*Your instructions*: Look for "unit" in the records and copy every line that has it.

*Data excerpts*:
════════════════

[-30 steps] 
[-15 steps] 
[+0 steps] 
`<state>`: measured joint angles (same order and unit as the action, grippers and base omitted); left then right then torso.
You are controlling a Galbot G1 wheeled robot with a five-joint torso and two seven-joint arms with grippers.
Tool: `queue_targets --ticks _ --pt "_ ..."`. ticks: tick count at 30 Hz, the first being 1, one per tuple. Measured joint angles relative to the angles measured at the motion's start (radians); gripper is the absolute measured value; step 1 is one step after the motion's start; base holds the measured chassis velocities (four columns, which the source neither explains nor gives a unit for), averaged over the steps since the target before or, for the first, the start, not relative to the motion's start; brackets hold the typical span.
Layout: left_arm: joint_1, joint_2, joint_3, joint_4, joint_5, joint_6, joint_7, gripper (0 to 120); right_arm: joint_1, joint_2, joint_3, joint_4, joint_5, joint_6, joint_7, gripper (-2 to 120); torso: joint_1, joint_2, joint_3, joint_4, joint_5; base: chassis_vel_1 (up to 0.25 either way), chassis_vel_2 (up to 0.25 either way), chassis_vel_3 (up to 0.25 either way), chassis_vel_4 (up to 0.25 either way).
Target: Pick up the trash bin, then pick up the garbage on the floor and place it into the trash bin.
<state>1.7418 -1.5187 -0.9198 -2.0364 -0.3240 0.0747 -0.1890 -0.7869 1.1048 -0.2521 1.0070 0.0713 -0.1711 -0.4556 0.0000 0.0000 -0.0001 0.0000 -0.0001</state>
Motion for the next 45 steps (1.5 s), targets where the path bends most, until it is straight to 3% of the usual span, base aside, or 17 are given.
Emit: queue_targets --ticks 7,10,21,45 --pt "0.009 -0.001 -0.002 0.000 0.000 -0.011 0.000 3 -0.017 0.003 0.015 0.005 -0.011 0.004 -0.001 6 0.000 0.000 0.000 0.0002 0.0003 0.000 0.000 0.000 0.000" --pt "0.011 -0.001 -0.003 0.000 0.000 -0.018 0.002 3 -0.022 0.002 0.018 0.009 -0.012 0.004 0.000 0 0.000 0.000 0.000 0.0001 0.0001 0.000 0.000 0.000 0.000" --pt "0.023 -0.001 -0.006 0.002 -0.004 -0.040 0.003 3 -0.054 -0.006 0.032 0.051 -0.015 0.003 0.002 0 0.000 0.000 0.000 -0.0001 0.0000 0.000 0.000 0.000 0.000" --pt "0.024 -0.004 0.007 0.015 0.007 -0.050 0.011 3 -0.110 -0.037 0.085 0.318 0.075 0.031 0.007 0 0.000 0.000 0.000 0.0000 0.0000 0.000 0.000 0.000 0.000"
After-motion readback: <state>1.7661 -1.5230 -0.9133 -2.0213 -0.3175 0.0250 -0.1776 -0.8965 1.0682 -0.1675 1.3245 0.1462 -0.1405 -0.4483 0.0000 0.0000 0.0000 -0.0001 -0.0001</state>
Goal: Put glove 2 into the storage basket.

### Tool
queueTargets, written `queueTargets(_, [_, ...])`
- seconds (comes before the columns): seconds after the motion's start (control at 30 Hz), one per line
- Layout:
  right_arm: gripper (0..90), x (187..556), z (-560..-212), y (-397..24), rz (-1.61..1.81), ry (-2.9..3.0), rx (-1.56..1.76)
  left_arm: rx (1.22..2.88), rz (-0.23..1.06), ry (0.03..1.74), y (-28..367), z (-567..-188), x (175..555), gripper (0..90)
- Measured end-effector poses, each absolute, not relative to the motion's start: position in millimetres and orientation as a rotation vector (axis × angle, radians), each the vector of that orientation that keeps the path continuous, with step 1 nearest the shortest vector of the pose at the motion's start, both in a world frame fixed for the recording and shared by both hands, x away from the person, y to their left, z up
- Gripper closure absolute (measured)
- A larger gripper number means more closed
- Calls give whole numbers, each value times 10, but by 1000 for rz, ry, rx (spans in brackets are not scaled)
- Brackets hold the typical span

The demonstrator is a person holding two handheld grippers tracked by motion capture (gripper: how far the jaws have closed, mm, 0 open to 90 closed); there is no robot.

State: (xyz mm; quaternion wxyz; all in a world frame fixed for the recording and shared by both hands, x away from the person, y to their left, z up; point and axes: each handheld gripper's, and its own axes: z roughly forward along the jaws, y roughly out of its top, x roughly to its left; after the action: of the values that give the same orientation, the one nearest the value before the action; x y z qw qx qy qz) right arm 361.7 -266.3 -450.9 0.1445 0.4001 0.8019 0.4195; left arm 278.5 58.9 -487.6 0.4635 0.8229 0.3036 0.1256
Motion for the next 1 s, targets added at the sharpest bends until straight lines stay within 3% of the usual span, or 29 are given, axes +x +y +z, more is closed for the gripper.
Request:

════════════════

*Written response*:
`<state>`: measured joint angles (same order and unit as the action, grippers and base omitted); left then right then torso.
Tool: `queue_targets --ticks _ --pt "_ ..."`. ticks: tick count at 30 Hz, the first being 1, one per tuple. Measured joint angles relative to the angles measured at the motion's start (radians); gripper is the absolute measured value; step 1 is one step after the motion's start; base holds the measured chassis velocities (four columns, which the source neither explains nor gives a unit for), averaged over the steps since the target before or, for the first, the start, not relative to the motion's start; brackets hold the typical span.

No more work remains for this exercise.